|  | List of years in organized crime |  |

= 2001 in organized crime =

==Events==
- April 5 – Bonanno crime family consigliere Anthony Spero was convicted of racketeering and ordering the murders of Louis Tuzzio, Paul Gulino and Vincent Bickelman. Spero had supervised a violent Bonanno crew out of a Bath Beach, Brooklyn social club for more than 20 years.
- April 12 – The Italian magazine L’Espresso puts Matteo Messina Denaro on the cover with the legend: Ecco il nuovo capo della mafia (Here is the new boss of the Mafia).
- August 3 – Members of the Albanian Rudaj Organization attack Greek associates of the Lucchese crime family at a social club in a conflict over controlling gambling rackets in Astoria, Queens, New York City.
- November – Giovanni Riina, Sicilian mafioso and son of Salvatore Riina, convicted of committing four murders in 1995.
- December 6 – The U.S. Attorney's Office for the Eastern District of New York indicted members of the New Springville Boys gang from Staten Island, which prosecutors alleged was a mob farm team for the Bonanno and Colombo crime families.

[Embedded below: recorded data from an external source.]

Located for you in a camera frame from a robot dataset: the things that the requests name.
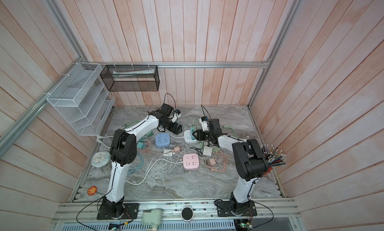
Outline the beige charger plug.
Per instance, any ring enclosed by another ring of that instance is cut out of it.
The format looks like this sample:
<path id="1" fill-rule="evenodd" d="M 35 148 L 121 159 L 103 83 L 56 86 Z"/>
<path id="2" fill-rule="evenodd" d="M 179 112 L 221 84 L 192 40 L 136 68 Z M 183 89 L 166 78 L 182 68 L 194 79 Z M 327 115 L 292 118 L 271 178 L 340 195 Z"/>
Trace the beige charger plug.
<path id="1" fill-rule="evenodd" d="M 208 159 L 208 160 L 207 160 L 207 164 L 208 164 L 208 166 L 210 166 L 210 167 L 215 167 L 215 165 L 217 164 L 216 159 L 215 159 L 215 158 L 210 158 L 210 159 Z"/>

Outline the pink power strip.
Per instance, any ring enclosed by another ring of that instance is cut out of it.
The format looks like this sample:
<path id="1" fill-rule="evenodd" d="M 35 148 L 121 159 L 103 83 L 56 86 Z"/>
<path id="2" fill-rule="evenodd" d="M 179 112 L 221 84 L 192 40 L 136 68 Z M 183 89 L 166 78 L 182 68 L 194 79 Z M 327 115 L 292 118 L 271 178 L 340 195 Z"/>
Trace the pink power strip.
<path id="1" fill-rule="evenodd" d="M 183 155 L 183 167 L 187 171 L 197 170 L 200 166 L 199 155 L 196 153 L 187 153 Z"/>

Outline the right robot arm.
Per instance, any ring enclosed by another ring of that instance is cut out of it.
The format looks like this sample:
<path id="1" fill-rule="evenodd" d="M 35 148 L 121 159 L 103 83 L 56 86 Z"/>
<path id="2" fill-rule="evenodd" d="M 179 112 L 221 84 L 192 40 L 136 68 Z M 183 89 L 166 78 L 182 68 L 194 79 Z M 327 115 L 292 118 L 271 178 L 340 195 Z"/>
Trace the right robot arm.
<path id="1" fill-rule="evenodd" d="M 235 215 L 241 215 L 252 209 L 250 200 L 254 185 L 268 171 L 268 163 L 257 139 L 242 140 L 224 133 L 219 119 L 203 116 L 199 119 L 202 129 L 192 135 L 199 141 L 208 141 L 220 148 L 232 151 L 239 174 L 237 186 L 231 193 L 228 204 Z"/>

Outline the teal charger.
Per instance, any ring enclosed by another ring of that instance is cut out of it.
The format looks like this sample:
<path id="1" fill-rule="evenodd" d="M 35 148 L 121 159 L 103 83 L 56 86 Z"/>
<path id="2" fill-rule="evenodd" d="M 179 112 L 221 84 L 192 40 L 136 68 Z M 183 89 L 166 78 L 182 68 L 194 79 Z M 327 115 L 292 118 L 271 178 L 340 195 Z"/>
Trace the teal charger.
<path id="1" fill-rule="evenodd" d="M 138 148 L 138 149 L 142 149 L 143 146 L 144 146 L 144 143 L 143 143 L 143 142 L 138 142 L 138 144 L 137 144 L 137 148 Z"/>

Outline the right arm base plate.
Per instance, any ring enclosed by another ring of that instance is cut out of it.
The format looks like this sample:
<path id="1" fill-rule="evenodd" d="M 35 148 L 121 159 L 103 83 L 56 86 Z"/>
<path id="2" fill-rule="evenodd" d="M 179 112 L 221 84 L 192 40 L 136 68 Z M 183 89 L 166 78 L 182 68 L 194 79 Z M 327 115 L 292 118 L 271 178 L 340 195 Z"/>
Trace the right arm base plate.
<path id="1" fill-rule="evenodd" d="M 236 200 L 223 201 L 221 199 L 214 201 L 217 207 L 219 217 L 235 217 L 235 216 L 257 216 L 257 210 L 254 201 L 238 203 Z"/>

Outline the pink charger plug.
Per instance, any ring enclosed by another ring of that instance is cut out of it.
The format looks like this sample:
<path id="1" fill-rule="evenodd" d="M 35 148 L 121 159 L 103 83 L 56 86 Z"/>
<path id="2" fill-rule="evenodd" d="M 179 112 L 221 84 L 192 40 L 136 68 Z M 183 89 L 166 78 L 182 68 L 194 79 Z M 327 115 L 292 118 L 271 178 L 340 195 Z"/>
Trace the pink charger plug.
<path id="1" fill-rule="evenodd" d="M 181 147 L 181 146 L 176 146 L 176 147 L 173 149 L 173 152 L 176 153 L 176 154 L 179 154 L 181 151 L 182 151 L 182 147 Z"/>

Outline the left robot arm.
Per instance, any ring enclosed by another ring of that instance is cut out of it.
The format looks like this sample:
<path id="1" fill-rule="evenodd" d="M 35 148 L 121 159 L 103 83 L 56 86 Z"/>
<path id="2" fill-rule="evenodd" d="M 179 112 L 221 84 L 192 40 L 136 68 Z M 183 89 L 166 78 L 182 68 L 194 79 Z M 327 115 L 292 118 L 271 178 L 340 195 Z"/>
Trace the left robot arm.
<path id="1" fill-rule="evenodd" d="M 111 178 L 108 191 L 102 197 L 99 219 L 122 218 L 124 215 L 124 185 L 128 169 L 137 156 L 137 142 L 148 132 L 160 126 L 174 134 L 180 134 L 182 125 L 177 123 L 180 115 L 180 110 L 164 103 L 159 109 L 150 112 L 138 124 L 125 130 L 115 131 L 110 147 Z"/>

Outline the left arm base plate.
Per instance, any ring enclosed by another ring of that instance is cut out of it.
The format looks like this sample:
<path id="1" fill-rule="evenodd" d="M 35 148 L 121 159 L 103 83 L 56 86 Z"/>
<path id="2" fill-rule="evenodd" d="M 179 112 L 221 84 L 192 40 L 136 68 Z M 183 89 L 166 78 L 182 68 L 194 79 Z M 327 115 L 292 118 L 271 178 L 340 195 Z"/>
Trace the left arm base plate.
<path id="1" fill-rule="evenodd" d="M 97 220 L 134 220 L 138 216 L 139 203 L 106 203 L 102 204 Z"/>

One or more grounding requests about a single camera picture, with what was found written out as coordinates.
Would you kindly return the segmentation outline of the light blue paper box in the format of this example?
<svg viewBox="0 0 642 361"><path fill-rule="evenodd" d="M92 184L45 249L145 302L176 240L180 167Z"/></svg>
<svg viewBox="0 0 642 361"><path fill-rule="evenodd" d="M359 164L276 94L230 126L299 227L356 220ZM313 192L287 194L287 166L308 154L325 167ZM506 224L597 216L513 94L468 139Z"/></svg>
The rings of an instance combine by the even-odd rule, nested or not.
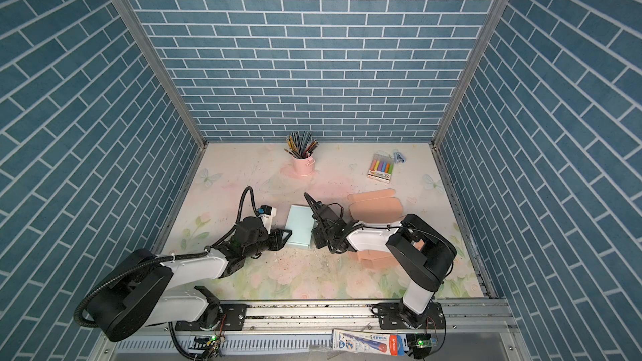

The crew was charged with burglarizing over 30 night-deposit boxes at banks across the country, netting $240,000, committing push-in robberies, loan sharking and money laundering. They were also charged with hijacking a truckload of marijuana worth over $1 million, and selling drugs in their neighborhood. Members included leader Lee D'Avanzo, Ned Bilali, Robert Catanese, Randy (Randy The Jew) Gordon, Francis Costanzo, William "Big Billy" Fauci, Joseph "Fat Joe" Gambino, and Edward Shamah.
- Tadamasa Goto, the founding head of the Goto-gumi, a large affiliate of the largest known yakuza syndicate, the Yamaguchi-gumi, got a queue-jumping liver transplant at the UCLA Medical Center in Los Angeles after giving a donation to the Center and getting a special visa deal from the FBI.

==Arts and literature==
- The 51st State (film) starring Samuel L. Jackson and Robert Carlyle.
- Bandits (film)
- Blow (film) starring Johnny Depp, Penélope Cruz, Jordi Mollà, Cliff Curtis, Ethan Suplee and Ray Liotta
- The Cold Six Thousand (novel) by James Ellroy
- Corky Romano (film) starring Chris Kattan, Chris Penn and Vincent Pastore.
- The Fast and the Furious (film)
- Heist (film) starring Gene Hackman and Danny DeVito.
- Knockaround Guys (film) starring Barry Pepper, Seth Green, Vin Diesel and John Malkovich
- The Mexican (film) starring Brad Pitt, Julia Roberts, Gene Hackman and James Gandolfini
- The Score (film)
- Swordfish (film)
- Training Day (film)

==Deaths==
- February 21 – Alfred Embarrato "Uncle Al", Bonanno crime family Capo
- October 22 – Raffaele Quasarano, Detroit crime syndicate leader and associate of Frank Costello and Frank Coppola.